Bambini, leggere quotidianamente libri aiuterebbe a migliorare il rendimento scolastico

Salute e Benessere

Gli effetti, tuttavia, sarebbero strettamente correlati al tipo di lettura scelta dagli alunni. È quanto emerso da un nuovo studio condotto dai ricercatori dell’Università di Malaga e dell’University College di Londra 

Leggere è importante: lo si insegna ai bambini fin dalla tenera età spronandoli a trascorrere parte del tempo libero immergendosi nella lettura di libri e fumetti.
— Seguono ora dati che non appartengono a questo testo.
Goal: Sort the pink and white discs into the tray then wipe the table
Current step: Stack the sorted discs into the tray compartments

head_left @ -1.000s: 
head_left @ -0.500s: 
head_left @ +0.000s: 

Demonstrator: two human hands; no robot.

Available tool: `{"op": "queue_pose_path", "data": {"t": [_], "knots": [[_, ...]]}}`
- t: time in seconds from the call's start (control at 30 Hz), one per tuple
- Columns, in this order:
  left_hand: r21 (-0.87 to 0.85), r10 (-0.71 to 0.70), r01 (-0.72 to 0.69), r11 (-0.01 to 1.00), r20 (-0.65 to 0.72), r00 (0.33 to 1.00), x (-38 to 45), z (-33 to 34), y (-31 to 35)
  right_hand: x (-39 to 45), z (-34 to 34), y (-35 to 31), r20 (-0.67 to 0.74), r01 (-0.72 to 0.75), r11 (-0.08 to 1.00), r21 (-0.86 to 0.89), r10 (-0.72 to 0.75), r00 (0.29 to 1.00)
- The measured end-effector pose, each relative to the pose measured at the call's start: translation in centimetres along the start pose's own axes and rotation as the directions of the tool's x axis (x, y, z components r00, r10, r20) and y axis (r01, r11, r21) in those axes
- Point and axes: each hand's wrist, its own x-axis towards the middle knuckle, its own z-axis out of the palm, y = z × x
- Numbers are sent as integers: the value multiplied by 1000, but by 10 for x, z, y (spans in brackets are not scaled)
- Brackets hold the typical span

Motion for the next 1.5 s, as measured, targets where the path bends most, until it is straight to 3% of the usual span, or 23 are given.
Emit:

Oltre a migliorare le capacità di lettura e scrittura dei giovani studenti e conseguentemente i loro voti nelle materie umanistiche, leggere quotidianamente libri di qualità migliorerebbe anche le performance scolastiche nelle materie scientifiche.
Gli effetti, tuttavia, sarebbero strettamente correlati al tipo di lettura scelta dai bambini. Stando a quanto emerso da un nuovo studio condotto da un team di ricercatori dell’Università di Malaga e dell’University College di Londra, altre forme di lettura meno complesse e coinvolgenti dei libri, quali fumetti e riviste, non comporterebbero gli stessi effetti benefici sullo sviluppo cognitivo dei bambini.

Lo studio nel dettaglio

Per compiere lo studio, pubblicato sulla rivista Oxford Review of Education, gli esperti hanno analizzato i dati riguardanti oltre 43mila bimbi, seguendo i loro progressi scolastici dai 10-11 anni ai 13-14 anni.
Nello specifico hanno studiato nel dettaglio l'associazione tra la frequenza con cui i giovani leggono cinque diversi tipi di testo, ovvero fumetti, racconti, libri, giornali e riviste, e i loro punteggi su test standard di lettura e matematica.

I risultati dello studio

È così emerso che, nel corso dello studio, il punteggio medio degli alunni che sono soliti leggere libri è aumentato complessivamente di 0,22 punti, un incremento che equivale a una crescita accademica aggiuntiva di 3 mesi.
Lo studio non ha dimostrato alcun vantaggio simile per la lettura di quotidiani, fumetti o riviste.
"Sebbene un progresso di tre mesi possa sembrare relativamente piccolo per alcune persone, equivale a oltre il 10% dello sviluppo scolastico dell'intero triennio delle scuole medie, che sappiamo essere un periodo di grande sviluppo", ha spiegato il Professor John Jerrim, dell'UCL. “In un mondo sempre più digitale, è importante che i giovani siano incoraggiati a trovare il tempo per leggere un buon libro”.